Switch from food to energy crops boosts security
Cereal price volatility and lack of expansion opportunities has led one arable grower to transform his business into a self-sufficient anaerobic digestion (AD) operation.
For Henry du Val de Beaulieu, it makes more sense to have the financial security of producing energy with an index-linked income for 20 years, than growing commodity crops with prices dictated by the global market.
Apsley Farms near Andover is 465ha, of which 100ha is rented, and has been transformed into an energy production farm through a £3m investment in a 0.5MW AD plant.
Unlike many other UK plants, this one has a hydrolisation feed-in system, which means the first stage of digestion takes place in a separate tank, improving efficiency by speeding up the digestion process.
Annual turnover for the plant is £750,000 and once Mr du Val’s expansion plans are realised (see “Aspley Farms’ plans”, right), will see payback within five years. Finance was arranged over 20 years through the Agricultural Mortgage Corporation.
The long-term goal is to convert the plant to run on waste (this will require further planning consents and an Environment Agency licence), returning arable land to cropping destined for the feed market.
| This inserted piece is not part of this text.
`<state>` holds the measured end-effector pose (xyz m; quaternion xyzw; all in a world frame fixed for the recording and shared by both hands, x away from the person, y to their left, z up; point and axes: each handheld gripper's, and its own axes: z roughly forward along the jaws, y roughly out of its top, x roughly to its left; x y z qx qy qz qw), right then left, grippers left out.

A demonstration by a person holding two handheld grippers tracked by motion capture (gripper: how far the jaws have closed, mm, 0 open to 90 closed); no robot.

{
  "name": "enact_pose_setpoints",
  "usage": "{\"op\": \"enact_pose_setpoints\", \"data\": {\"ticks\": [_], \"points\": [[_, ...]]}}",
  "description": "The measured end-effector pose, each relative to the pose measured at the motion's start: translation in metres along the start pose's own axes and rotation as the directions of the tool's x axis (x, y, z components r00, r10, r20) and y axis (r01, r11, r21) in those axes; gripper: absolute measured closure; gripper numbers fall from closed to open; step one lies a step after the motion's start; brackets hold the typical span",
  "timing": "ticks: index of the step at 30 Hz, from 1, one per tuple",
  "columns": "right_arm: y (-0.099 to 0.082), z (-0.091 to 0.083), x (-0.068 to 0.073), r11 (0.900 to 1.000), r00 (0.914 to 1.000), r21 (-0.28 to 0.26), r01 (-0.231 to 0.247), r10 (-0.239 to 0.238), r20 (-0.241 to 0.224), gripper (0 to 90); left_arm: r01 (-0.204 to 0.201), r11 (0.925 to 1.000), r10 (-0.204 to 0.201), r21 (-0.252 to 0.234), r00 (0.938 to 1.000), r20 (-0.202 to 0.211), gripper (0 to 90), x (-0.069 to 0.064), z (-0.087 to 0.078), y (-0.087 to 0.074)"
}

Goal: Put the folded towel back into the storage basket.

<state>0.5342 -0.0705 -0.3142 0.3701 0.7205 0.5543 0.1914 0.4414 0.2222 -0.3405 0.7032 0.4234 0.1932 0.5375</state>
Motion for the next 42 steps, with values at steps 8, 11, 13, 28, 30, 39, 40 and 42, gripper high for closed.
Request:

However, the plant is fed on home-grown silages produced from wholecrop wheat, sugar beet and maize. These are baled rather than clamped.
“We all want to use waste but you start by growing crops to fulfil the business model,” explains Mr du Val. “If you cannot demonstrate that you have got the feedstock sown up you are not going to get the planning or the cash.”
From next year however, a big jump in capacity as the project expands will mean more feedstock being bought in and feed wheat introduced as the main feedstock. Mr du Val will buy this in on the open market, not only reducing his feedstock supply risk but also distancing the AD operation from the food versus fuel debate which has extended to discussion of the effect of maize for AD on farm rents.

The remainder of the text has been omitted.